What to produce: Each record must be reproduced exactly as it is shown.

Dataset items
────

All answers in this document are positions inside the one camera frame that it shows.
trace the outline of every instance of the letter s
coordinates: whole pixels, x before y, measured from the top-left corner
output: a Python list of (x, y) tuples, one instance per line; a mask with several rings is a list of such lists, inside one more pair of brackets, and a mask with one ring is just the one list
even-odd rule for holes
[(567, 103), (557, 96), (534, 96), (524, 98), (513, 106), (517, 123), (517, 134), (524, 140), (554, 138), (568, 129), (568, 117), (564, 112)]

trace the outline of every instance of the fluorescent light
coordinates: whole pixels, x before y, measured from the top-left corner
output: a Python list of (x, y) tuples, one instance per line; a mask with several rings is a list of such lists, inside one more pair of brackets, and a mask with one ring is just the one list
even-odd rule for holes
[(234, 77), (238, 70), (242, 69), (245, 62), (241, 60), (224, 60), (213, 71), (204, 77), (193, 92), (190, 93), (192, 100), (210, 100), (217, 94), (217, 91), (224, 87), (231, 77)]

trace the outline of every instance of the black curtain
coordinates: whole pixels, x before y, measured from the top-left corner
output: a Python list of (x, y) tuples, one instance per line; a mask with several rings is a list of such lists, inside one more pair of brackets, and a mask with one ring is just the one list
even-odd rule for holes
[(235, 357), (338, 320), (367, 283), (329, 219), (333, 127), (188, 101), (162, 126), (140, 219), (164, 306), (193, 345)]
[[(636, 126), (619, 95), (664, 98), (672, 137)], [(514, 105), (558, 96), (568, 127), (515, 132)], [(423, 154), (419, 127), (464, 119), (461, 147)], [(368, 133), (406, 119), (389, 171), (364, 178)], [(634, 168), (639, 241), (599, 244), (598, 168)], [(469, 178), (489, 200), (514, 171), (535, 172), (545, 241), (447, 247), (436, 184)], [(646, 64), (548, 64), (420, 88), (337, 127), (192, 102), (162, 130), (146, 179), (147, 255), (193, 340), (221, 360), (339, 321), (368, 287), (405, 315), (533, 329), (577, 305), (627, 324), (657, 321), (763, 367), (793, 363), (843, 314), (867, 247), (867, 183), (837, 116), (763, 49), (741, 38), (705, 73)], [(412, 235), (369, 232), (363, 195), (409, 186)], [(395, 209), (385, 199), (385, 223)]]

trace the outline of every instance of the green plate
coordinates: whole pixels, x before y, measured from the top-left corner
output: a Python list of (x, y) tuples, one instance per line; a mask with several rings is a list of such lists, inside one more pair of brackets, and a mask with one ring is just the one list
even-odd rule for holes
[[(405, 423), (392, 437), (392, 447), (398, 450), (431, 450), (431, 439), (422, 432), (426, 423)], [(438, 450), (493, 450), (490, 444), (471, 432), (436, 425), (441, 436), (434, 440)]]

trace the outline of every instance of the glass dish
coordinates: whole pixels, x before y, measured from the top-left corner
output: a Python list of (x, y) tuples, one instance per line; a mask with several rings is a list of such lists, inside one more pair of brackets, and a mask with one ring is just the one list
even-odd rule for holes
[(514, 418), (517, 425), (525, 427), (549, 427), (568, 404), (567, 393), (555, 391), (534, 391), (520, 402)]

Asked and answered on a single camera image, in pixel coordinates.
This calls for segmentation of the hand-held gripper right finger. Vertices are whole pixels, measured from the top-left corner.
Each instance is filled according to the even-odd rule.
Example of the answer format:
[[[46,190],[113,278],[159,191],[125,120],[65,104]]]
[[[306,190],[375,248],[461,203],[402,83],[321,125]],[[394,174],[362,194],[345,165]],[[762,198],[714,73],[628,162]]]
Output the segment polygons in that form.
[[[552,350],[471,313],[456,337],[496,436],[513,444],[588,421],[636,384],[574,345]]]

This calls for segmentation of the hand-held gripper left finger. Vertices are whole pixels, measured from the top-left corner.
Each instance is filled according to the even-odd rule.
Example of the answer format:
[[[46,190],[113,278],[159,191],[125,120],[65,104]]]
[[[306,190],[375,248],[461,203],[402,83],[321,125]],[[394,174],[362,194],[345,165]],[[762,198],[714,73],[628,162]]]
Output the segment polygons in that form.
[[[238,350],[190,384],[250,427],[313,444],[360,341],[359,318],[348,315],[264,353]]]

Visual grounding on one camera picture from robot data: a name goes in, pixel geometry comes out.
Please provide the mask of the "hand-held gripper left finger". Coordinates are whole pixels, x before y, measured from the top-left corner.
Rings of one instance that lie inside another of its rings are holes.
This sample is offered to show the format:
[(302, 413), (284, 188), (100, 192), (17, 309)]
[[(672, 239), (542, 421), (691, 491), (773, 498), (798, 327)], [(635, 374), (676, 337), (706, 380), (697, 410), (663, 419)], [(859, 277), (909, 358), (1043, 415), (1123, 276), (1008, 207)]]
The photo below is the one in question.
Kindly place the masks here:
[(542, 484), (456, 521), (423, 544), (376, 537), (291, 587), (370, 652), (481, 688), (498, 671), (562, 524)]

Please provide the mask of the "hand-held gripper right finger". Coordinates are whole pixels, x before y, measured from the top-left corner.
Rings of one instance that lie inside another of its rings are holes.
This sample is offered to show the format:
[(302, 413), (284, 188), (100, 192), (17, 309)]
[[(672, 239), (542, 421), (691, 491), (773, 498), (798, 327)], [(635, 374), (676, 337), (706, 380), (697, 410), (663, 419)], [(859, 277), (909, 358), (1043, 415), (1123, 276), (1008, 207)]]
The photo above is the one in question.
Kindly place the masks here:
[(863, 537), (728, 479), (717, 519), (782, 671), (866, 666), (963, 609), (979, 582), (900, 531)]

────

Written solution:
All answers in this document are positions inside the one camera frame that it shows.
trace the outline of every instance of the letter s
coordinates: whole pixels, x before y, measured from the top-left corner
output: a Python list of (x, y) tuples, one instance per line; a mask with several rings is a list of such lists, inside one more pair of brackets, and a mask with one ring is just the one list
even-odd rule for holes
[(567, 103), (557, 96), (534, 96), (524, 98), (513, 106), (517, 123), (517, 134), (524, 140), (554, 138), (568, 129), (568, 117), (564, 112)]

trace the outline of every instance of the fluorescent light
coordinates: whole pixels, x before y, measured from the top-left corner
output: a Python list of (x, y) tuples, one instance per line; a mask with several rings is a list of such lists, inside one more pair of brackets, and a mask with one ring is just the one list
even-odd rule for holes
[(234, 77), (238, 70), (242, 69), (245, 62), (241, 60), (224, 60), (213, 71), (204, 77), (193, 92), (190, 93), (192, 100), (210, 100), (217, 94), (217, 91), (224, 87), (231, 77)]

trace the outline of every instance of the black curtain
coordinates: whole pixels, x before y, measured from the top-left corner
output: a Python list of (x, y) tuples, one instance per line; a mask with several rings is a list of such lists, inside one more pair of brackets, and a mask with one ring is just the one list
even-odd rule for holes
[(235, 357), (338, 320), (367, 283), (329, 219), (333, 127), (188, 101), (162, 126), (140, 219), (164, 306), (193, 345)]
[[(636, 126), (619, 95), (664, 98), (672, 137)], [(514, 105), (558, 96), (568, 127), (515, 132)], [(423, 154), (419, 127), (464, 119), (461, 147)], [(368, 133), (406, 119), (389, 171), (364, 178)], [(634, 168), (639, 241), (599, 244), (598, 168)], [(469, 178), (489, 200), (514, 171), (535, 172), (545, 241), (447, 247), (436, 184)], [(646, 64), (548, 64), (420, 88), (337, 127), (192, 102), (162, 130), (146, 179), (147, 255), (193, 340), (221, 360), (339, 321), (368, 287), (405, 315), (533, 329), (577, 305), (627, 324), (657, 321), (763, 367), (793, 363), (843, 314), (867, 247), (867, 183), (837, 116), (763, 49), (741, 38), (705, 73)], [(412, 235), (369, 232), (363, 195), (409, 186)], [(395, 209), (385, 199), (385, 223)]]

trace the outline of every instance of the green plate
coordinates: whole pixels, x before y, measured from the top-left corner
output: a Python list of (x, y) tuples, one instance per line; a mask with several rings is a list of such lists, inside one more pair of brackets, and a mask with one ring is just the one list
even-odd rule for holes
[[(405, 423), (392, 437), (392, 447), (398, 450), (431, 450), (431, 439), (422, 432), (426, 423)], [(438, 450), (493, 450), (490, 444), (471, 432), (436, 425), (441, 436), (434, 440)]]

trace the outline of every instance of the glass dish
coordinates: whole pixels, x before y, measured from the top-left corner
output: a Python list of (x, y) tuples, one instance per line; a mask with several rings is a list of such lists, inside one more pair of brackets, and a mask with one ring is just the one list
even-odd rule for holes
[(514, 418), (517, 425), (525, 427), (549, 427), (568, 404), (567, 393), (555, 391), (534, 391), (520, 402)]

Asked and answered on a single camera image, in pixel coordinates.
This calls for segmentation of the hand-held gripper right finger. Vertices are whole pixels, measured from the top-left corner.
Each instance is filled according to the even-odd rule.
Example of the answer format:
[[[46,190],[113,278],[159,191],[125,120],[65,104]]]
[[[306,190],[375,248],[461,203],[402,83],[321,125]],[[394,174],[362,194],[345,165]],[[762,198],[714,73],[628,162]]]
Output the segment polygons in that form.
[[[552,350],[471,313],[456,337],[496,436],[513,444],[588,421],[636,384],[574,345]]]

This calls for segmentation of the hand-held gripper left finger. Vertices are whole pixels, measured from the top-left corner.
Each instance is filled according to the even-odd rule.
Example of the answer format:
[[[46,190],[113,278],[159,191],[125,120],[65,104]]]
[[[306,190],[375,248],[461,203],[402,83],[321,125]],[[394,174],[362,194],[345,165]],[[762,198],[714,73],[628,162]]]
Output the segment polygons in that form.
[[[238,350],[190,384],[250,427],[313,444],[360,341],[359,318],[348,315],[264,353]]]

Visual grounding on one camera picture from robot data: a name goes in, pixel geometry comes out.
Please provide the mask of the "hand-held gripper left finger". Coordinates are whole pixels, x before y, measured from the top-left corner.
Rings of one instance that lie inside another of its rings are holes.
This sample is offered to show the format:
[(302, 413), (284, 188), (100, 192), (17, 309)]
[[(672, 239), (542, 421), (691, 491), (773, 498), (798, 327)], [(635, 374), (676, 337), (706, 380), (697, 410), (663, 419)], [(859, 277), (909, 358), (1043, 415), (1123, 276), (1008, 207)]]
The photo below is the one in question.
Kindly place the masks here:
[(542, 484), (456, 521), (423, 544), (376, 537), (291, 587), (370, 652), (481, 688), (498, 671), (562, 524)]

Please provide the mask of the "hand-held gripper right finger". Coordinates are whole pixels, x before y, measured from the top-left corner.
Rings of one instance that lie inside another of its rings are holes.
This sample is offered to show the format:
[(302, 413), (284, 188), (100, 192), (17, 309)]
[[(672, 239), (542, 421), (691, 491), (773, 498), (798, 327)], [(635, 374), (676, 337), (706, 380), (697, 410), (663, 419)], [(859, 277), (909, 358), (1043, 415), (1123, 276), (1008, 207)]]
The photo above is the one in question.
Kindly place the masks here:
[(863, 537), (728, 479), (717, 519), (782, 671), (866, 666), (963, 609), (979, 582), (900, 531)]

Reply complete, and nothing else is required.